> **WHAT TO PRODUCE**
The lines below that include the word "plate" are to be reported.

====================

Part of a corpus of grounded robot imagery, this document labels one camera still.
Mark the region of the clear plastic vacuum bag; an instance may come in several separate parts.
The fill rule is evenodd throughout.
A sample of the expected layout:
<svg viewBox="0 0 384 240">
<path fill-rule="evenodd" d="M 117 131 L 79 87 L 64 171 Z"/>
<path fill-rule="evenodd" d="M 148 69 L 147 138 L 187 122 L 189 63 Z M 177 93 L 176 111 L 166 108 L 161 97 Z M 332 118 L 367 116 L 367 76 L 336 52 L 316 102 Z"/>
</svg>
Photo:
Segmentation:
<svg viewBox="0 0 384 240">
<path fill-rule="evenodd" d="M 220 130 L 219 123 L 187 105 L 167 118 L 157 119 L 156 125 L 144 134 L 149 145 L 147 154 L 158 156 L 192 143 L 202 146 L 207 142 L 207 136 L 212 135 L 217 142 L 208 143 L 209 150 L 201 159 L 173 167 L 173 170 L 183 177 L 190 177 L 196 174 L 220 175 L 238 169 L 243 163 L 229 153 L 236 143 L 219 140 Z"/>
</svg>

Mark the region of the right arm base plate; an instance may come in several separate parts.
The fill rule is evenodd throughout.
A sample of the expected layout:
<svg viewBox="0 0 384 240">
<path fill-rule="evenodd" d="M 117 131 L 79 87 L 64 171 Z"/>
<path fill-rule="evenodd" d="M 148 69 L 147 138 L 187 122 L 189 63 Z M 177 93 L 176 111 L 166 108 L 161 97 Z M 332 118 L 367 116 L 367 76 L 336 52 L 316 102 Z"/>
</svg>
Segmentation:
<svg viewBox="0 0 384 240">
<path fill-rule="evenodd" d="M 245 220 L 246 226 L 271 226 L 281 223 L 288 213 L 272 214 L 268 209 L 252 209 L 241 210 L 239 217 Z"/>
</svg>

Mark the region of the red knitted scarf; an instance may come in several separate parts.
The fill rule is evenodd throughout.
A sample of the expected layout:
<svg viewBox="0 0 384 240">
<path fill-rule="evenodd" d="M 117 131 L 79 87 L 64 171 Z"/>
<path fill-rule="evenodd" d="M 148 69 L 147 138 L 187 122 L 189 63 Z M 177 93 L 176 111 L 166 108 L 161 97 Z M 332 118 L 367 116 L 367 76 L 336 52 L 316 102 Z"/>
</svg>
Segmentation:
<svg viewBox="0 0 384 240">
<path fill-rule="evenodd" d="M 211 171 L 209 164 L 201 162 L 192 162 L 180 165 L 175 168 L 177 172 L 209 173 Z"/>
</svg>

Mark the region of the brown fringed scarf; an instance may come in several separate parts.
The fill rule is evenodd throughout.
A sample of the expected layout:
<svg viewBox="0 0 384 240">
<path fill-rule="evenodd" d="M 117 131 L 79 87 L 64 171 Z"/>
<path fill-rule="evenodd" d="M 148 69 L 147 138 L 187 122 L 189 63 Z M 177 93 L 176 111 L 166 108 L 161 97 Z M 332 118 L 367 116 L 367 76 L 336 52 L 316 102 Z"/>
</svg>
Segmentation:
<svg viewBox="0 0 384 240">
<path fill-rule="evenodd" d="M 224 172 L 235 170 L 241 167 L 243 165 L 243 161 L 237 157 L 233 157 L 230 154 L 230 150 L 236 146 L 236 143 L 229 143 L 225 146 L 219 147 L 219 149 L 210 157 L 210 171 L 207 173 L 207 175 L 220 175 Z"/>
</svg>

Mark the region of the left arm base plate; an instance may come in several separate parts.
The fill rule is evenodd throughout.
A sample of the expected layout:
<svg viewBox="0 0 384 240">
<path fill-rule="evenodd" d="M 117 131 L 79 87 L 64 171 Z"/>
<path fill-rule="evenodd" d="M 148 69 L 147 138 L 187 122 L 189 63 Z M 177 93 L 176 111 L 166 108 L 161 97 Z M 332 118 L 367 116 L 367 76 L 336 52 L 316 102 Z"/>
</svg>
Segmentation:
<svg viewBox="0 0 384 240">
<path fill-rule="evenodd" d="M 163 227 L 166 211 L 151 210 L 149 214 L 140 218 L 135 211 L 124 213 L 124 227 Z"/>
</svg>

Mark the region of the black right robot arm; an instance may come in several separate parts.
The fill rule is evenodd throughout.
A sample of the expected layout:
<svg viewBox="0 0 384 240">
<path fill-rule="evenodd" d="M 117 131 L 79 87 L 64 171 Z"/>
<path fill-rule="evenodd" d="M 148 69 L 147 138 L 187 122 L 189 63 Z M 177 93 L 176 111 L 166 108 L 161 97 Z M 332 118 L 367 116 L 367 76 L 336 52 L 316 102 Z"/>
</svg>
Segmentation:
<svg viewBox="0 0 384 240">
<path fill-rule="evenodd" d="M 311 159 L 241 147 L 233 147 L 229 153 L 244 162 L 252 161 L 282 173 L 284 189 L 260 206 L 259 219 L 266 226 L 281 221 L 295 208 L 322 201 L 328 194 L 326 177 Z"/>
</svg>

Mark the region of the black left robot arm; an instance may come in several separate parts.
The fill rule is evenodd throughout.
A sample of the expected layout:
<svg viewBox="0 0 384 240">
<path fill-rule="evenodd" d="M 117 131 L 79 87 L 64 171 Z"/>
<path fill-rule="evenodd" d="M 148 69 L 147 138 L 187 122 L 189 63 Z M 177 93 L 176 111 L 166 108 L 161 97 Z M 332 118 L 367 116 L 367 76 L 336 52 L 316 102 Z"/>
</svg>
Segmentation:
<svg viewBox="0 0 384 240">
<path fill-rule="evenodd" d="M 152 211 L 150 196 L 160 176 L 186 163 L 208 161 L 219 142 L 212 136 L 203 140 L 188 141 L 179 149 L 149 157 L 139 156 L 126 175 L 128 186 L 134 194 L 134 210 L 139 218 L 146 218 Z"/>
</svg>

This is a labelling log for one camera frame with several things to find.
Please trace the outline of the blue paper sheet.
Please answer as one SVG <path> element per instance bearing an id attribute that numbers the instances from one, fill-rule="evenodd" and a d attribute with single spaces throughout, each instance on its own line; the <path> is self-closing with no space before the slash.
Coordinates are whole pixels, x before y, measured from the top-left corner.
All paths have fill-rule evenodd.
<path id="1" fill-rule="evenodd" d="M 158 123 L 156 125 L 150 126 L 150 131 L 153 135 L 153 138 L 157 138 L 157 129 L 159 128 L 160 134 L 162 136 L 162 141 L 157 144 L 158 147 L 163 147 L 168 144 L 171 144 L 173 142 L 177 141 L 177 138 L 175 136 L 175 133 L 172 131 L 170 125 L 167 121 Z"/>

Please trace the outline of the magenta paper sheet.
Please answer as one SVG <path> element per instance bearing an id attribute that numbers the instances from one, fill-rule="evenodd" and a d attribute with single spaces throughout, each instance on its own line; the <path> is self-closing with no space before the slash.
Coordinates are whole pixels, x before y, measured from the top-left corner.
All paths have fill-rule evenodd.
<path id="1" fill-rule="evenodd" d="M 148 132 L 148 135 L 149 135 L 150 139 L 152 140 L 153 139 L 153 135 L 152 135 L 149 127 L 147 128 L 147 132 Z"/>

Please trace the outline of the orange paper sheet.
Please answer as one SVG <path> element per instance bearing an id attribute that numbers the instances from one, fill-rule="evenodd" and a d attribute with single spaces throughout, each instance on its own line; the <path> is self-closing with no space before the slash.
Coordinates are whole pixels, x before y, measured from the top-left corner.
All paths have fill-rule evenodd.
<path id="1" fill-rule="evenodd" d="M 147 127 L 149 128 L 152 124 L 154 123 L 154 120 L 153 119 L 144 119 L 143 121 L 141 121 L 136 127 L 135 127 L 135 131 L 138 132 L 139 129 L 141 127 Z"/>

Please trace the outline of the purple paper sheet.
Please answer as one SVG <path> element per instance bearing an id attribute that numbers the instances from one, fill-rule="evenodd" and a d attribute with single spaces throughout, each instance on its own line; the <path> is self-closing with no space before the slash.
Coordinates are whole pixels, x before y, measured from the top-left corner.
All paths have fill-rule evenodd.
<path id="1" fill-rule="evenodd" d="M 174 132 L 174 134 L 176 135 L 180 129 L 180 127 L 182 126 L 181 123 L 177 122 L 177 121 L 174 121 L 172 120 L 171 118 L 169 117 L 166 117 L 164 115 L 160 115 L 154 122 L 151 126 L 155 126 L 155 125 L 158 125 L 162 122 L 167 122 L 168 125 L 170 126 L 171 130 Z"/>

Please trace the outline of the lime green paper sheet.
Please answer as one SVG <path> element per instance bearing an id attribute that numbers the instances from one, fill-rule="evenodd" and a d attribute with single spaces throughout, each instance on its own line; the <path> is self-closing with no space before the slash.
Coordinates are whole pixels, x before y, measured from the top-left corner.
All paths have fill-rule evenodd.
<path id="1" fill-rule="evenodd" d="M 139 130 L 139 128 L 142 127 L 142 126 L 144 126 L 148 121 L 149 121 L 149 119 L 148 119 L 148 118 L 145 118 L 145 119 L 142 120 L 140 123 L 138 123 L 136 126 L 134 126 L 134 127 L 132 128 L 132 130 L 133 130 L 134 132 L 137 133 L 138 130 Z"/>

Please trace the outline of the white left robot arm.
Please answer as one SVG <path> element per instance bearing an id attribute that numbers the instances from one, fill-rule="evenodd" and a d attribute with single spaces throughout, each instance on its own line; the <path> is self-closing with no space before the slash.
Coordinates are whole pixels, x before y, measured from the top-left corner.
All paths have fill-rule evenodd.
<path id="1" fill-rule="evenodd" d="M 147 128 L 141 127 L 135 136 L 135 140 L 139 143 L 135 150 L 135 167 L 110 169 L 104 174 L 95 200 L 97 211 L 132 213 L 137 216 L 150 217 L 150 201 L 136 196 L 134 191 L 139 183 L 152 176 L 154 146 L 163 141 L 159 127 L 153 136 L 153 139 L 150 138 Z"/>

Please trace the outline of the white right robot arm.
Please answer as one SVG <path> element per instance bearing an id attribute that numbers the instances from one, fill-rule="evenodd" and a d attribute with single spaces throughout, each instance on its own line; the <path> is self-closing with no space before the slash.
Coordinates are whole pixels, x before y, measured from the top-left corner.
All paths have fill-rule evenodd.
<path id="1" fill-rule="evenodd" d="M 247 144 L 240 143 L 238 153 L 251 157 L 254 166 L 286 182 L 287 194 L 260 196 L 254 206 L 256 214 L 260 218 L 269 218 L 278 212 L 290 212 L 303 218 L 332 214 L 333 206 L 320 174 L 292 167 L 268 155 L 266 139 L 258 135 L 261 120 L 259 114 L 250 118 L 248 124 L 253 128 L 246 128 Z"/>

====================

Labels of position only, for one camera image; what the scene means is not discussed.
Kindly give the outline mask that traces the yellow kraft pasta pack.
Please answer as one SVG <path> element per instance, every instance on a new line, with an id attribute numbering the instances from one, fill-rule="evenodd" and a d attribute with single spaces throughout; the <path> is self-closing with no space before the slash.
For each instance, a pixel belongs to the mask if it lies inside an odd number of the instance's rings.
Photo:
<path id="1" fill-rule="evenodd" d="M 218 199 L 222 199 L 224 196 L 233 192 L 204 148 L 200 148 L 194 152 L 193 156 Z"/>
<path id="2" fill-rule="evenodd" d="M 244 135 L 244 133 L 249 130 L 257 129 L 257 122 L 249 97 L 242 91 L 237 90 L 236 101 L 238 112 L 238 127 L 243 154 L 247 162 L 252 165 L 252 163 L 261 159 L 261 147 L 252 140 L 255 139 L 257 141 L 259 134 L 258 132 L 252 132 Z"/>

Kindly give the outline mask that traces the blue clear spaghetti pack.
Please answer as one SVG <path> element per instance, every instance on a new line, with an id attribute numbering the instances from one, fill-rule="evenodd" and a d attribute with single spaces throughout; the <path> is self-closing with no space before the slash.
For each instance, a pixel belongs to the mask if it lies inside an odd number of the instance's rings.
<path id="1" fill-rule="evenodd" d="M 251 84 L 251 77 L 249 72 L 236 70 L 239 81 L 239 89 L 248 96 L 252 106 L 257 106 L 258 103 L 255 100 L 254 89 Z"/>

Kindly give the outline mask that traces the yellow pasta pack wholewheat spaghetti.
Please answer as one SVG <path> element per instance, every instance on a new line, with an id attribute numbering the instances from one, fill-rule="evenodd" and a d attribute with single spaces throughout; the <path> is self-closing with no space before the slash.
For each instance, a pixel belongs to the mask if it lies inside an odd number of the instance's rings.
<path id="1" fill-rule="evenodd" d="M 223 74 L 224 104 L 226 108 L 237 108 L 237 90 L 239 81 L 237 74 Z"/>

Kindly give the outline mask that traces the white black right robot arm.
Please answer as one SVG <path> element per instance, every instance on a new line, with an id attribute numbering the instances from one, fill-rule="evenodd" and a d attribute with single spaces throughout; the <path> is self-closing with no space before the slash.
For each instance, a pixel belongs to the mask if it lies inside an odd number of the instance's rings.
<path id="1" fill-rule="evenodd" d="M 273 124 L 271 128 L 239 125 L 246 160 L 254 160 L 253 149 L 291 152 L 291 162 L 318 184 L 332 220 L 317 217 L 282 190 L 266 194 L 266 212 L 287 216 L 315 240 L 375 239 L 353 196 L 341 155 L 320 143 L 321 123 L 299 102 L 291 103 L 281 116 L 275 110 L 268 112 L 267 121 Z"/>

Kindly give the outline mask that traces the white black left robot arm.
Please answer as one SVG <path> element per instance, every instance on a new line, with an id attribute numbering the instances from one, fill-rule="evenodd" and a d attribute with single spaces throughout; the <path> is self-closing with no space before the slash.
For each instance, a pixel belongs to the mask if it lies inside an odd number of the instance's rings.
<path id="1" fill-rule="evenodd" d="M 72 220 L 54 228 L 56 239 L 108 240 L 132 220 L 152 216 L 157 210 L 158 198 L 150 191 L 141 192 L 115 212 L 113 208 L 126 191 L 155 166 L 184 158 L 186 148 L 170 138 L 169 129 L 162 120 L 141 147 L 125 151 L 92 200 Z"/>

====================

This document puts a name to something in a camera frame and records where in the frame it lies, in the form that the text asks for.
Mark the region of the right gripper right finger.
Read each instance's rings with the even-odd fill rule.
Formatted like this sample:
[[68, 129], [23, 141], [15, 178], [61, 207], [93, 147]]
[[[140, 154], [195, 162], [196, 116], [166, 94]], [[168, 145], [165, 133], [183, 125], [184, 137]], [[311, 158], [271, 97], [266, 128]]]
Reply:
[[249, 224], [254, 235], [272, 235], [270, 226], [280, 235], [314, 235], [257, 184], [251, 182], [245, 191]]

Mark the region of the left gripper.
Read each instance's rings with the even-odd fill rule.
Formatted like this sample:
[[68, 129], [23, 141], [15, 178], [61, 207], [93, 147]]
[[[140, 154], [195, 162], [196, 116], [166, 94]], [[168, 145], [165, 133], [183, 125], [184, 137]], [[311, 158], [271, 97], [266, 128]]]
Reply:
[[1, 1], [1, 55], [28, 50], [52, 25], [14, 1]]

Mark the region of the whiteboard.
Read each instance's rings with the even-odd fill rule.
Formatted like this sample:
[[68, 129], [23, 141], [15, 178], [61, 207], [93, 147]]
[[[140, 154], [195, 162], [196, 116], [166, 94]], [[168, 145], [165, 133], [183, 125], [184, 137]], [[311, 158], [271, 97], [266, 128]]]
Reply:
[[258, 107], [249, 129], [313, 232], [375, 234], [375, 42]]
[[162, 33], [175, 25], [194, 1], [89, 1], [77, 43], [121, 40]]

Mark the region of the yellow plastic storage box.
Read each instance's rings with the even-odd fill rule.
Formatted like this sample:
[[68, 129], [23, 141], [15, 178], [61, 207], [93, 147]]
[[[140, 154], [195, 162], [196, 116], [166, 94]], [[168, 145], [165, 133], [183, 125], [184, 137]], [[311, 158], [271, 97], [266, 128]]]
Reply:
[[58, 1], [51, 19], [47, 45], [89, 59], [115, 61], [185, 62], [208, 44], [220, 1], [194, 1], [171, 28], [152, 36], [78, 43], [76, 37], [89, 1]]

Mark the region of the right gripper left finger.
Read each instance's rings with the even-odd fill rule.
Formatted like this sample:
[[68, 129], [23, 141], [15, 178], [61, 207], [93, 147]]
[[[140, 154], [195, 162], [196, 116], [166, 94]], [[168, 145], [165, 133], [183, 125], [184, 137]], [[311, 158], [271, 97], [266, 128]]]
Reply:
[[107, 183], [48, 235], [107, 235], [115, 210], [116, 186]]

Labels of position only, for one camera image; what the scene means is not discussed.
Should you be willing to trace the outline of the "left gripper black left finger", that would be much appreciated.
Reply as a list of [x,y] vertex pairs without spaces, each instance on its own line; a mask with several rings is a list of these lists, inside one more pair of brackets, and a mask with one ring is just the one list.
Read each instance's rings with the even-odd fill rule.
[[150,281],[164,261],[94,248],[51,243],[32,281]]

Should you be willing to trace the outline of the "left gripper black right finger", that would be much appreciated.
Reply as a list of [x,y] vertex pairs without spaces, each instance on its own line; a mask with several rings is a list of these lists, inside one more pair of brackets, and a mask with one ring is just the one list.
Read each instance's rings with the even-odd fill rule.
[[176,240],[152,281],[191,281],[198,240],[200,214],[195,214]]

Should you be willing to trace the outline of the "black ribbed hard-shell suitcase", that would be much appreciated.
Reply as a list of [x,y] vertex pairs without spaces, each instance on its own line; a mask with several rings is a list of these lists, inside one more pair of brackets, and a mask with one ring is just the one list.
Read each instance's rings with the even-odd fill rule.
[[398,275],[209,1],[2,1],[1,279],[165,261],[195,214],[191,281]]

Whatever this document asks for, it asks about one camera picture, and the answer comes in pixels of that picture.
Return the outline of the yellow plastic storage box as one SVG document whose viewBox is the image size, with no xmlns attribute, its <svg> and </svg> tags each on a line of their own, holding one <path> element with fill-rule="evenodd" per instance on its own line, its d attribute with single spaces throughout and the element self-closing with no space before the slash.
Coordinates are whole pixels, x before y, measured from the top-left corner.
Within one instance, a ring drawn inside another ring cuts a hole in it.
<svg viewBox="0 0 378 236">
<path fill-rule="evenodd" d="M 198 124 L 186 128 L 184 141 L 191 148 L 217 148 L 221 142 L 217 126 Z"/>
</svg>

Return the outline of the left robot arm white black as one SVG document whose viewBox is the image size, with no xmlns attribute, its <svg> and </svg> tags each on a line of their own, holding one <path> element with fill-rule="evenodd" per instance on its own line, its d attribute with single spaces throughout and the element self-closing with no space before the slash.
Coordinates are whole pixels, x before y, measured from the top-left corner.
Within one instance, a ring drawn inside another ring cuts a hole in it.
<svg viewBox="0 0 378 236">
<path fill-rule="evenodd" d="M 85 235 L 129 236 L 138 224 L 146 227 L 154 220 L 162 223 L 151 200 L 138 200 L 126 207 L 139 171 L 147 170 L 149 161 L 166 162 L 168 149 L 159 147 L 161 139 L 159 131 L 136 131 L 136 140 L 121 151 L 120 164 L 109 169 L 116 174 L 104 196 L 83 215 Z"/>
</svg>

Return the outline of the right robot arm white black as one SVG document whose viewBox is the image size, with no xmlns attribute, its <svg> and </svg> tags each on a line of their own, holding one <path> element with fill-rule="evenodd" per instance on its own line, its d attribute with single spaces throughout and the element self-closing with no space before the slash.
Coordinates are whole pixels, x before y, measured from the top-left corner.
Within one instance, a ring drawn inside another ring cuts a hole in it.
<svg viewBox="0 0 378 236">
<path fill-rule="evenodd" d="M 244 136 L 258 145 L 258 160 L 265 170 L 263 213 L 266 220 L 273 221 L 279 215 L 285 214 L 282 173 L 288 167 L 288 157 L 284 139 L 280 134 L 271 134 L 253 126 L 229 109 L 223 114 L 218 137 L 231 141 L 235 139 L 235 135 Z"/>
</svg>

====================

> **YOUR RESPONSE**
Mark the region of the right arm base plate; an instance may come in several separate parts.
Mark the region of the left arm base plate; an instance may come in several separate parts.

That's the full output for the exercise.